INSTRUCTIONS TO FOLLOW
The span to repeat in the listing below runs from the line containing "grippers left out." to the line containing "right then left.", inclusive. Repeat it exactly, and only it.

EXTRACTED DATA
★ ★ ★ ★ ★
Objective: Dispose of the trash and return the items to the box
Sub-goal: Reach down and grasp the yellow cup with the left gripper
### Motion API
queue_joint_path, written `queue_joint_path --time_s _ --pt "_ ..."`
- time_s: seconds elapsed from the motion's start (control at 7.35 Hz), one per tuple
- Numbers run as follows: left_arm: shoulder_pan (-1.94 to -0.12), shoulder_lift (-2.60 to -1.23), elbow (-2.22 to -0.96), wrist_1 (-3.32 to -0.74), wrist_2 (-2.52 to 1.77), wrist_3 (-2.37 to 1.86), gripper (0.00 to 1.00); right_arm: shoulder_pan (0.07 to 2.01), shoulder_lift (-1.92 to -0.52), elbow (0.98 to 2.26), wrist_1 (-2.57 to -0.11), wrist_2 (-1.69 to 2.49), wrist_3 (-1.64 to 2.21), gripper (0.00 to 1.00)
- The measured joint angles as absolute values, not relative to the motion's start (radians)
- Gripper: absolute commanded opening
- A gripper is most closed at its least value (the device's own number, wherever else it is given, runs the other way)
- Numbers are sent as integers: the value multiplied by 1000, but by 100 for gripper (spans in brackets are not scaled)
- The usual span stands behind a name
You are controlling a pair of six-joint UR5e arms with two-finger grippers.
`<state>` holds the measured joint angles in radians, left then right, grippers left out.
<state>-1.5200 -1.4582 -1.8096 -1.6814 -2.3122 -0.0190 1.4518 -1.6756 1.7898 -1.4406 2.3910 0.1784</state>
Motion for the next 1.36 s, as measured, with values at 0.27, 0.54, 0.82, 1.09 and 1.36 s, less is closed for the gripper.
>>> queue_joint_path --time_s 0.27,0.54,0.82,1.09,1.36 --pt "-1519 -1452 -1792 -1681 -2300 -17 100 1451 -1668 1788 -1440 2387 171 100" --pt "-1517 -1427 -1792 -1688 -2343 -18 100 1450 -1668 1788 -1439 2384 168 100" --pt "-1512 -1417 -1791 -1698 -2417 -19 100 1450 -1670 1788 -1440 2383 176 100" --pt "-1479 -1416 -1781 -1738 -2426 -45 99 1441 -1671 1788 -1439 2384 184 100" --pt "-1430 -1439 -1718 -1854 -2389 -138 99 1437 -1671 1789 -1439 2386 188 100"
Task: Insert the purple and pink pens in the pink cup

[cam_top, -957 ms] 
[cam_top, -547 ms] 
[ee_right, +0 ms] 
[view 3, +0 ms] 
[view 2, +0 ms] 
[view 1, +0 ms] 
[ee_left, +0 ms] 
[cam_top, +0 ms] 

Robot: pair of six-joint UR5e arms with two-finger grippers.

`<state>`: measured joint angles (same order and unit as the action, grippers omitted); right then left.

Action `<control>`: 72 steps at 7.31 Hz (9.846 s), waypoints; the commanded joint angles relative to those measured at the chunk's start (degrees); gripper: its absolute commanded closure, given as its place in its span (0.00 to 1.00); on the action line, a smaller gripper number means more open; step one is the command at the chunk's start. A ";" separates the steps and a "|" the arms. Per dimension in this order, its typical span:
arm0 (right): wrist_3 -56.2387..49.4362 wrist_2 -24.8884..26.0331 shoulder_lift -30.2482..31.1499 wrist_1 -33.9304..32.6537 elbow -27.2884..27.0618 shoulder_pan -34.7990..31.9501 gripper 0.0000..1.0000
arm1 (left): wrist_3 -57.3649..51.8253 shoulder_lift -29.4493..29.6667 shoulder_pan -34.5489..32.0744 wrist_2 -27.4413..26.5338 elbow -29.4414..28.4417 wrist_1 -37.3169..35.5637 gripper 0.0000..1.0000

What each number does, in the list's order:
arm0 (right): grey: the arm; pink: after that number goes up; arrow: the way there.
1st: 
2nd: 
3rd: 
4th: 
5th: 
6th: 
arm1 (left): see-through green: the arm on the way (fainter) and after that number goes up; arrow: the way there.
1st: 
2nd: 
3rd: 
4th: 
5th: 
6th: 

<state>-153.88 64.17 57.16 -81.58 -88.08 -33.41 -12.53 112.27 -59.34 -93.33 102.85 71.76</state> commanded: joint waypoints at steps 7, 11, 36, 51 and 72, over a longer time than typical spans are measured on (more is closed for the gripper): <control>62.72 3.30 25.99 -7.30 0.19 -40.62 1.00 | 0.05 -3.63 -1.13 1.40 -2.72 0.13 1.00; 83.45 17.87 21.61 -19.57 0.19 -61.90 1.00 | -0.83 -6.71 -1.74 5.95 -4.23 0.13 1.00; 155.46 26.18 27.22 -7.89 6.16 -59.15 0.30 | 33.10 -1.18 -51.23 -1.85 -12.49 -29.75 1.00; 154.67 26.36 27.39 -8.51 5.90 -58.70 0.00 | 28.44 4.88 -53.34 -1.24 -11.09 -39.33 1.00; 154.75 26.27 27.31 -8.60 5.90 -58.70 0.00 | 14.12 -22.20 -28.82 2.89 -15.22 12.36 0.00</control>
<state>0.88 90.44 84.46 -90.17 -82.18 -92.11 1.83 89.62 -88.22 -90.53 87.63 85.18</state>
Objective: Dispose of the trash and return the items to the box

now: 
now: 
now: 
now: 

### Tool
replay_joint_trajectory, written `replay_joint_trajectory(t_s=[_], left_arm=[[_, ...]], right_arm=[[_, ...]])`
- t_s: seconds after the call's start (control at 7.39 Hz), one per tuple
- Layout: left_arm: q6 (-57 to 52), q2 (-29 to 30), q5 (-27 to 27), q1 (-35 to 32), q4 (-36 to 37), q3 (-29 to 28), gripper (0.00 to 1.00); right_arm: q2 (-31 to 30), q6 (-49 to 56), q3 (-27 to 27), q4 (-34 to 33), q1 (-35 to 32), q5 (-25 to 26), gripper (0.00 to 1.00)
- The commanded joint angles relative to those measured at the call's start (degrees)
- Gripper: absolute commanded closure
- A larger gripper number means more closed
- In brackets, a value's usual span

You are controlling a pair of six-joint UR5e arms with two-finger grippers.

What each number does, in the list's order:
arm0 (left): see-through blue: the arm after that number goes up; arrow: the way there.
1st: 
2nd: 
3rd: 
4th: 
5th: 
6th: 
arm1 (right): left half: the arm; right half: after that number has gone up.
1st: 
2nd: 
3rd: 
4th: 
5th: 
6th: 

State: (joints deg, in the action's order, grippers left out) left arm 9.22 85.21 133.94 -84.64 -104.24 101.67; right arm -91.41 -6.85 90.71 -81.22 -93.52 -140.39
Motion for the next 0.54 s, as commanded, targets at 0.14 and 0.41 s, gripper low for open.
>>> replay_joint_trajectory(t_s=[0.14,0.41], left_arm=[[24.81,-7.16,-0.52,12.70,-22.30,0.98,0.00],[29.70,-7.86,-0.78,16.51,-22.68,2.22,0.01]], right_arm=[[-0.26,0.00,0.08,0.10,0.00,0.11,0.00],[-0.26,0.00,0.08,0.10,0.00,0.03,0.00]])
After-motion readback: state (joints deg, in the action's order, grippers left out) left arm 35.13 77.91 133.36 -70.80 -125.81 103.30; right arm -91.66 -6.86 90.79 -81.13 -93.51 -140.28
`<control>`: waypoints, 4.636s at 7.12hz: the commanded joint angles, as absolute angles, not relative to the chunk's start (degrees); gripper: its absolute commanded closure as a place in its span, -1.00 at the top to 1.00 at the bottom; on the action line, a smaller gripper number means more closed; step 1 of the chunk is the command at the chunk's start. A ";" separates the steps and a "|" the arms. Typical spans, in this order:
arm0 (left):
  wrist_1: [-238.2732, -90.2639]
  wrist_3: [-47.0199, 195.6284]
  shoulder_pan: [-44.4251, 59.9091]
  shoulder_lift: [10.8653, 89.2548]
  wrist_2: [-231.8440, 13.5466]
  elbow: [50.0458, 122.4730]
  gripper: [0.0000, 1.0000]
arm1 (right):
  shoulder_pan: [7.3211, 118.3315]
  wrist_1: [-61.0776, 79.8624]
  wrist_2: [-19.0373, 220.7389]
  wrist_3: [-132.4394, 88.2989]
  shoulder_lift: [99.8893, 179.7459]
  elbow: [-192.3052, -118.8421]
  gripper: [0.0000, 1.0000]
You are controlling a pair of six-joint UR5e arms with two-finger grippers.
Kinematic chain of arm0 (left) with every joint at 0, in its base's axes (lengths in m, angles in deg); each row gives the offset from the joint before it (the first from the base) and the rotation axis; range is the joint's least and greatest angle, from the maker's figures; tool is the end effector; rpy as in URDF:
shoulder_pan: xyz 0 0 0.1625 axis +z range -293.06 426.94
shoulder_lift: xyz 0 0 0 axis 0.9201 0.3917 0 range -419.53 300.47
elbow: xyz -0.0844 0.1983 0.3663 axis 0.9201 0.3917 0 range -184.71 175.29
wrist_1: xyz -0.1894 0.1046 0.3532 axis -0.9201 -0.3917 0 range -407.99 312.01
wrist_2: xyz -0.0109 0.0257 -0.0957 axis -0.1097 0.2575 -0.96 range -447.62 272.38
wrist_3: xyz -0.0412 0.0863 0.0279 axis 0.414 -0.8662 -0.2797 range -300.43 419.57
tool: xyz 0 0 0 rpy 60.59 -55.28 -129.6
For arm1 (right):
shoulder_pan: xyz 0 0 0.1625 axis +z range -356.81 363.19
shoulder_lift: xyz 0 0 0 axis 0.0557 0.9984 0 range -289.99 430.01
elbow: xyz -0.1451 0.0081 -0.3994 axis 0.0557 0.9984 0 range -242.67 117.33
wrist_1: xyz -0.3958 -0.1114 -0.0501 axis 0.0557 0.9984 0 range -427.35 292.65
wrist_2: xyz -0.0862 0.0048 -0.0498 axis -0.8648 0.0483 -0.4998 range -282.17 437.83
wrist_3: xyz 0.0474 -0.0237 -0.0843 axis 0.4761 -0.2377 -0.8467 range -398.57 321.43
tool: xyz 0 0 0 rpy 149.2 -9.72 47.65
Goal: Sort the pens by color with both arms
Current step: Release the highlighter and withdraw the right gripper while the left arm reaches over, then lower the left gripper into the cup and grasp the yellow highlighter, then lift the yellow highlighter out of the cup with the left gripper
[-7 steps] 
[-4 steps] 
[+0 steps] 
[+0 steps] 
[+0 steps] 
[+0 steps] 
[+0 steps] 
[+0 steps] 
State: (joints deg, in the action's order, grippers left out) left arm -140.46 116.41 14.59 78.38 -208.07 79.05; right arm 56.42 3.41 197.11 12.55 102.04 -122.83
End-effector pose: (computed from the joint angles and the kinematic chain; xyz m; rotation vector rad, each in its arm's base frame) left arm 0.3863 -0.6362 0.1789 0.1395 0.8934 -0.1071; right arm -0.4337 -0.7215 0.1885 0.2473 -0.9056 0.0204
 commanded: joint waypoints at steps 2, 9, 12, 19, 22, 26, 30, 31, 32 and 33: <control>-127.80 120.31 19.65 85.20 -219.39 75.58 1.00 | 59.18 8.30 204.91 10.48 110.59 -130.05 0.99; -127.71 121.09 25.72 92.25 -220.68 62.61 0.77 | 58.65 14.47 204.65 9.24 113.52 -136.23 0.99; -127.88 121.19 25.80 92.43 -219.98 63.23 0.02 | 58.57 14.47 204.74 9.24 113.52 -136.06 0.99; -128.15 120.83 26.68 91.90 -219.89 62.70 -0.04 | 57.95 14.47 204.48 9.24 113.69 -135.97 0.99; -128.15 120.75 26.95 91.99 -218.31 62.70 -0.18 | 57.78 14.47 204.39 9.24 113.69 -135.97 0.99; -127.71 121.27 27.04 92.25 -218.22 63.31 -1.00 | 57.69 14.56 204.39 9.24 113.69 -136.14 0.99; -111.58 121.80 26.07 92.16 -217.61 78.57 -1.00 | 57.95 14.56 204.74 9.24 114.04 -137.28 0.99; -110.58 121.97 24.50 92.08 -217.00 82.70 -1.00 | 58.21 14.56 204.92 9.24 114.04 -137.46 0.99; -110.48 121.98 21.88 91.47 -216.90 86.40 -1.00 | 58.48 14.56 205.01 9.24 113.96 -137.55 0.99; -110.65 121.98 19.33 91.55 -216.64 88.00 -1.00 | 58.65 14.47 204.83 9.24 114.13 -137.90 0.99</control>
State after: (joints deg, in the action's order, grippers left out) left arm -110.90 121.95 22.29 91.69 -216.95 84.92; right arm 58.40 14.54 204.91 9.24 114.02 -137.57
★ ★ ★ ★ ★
REPLY TO THE TASK
`<state>` holds the measured joint angles in radians, left then right, grippers left out.
<state>-1.5200 -1.4582 -1.8096 -1.6814 -2.3122 -0.0190 1.4518 -1.6756 1.7898 -1.4406 2.3910 0.1784</state>
Motion for the next 1.36 s, as measured, with values at 0.27, 0.54, 0.82, 1.09 and 1.36 s, less is closed for the gripper.
>>> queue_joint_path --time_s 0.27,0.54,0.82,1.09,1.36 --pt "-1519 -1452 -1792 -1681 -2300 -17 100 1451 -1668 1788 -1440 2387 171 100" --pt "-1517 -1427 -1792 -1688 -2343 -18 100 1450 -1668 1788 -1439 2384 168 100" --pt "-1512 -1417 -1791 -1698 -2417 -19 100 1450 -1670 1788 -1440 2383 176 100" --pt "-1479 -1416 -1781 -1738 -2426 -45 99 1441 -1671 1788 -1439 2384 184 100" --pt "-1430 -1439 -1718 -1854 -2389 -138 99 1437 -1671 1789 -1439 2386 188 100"
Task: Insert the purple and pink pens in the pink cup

[cam_top, -957 ms] 
[cam_top, -547 ms] 
[ee_right, +0 ms] 
[view 3, +0 ms] 
[view 2, +0 ms] 
[view 1, +0 ms] 
[ee_left, +0 ms] 
[cam_top, +0 ms] 

Robot: pair of six-joint UR5e arms with two-finger grippers.

`<state>`: measured joint angles (same order and unit as the action, grippers omitted); right then left.

The required output has been supplied.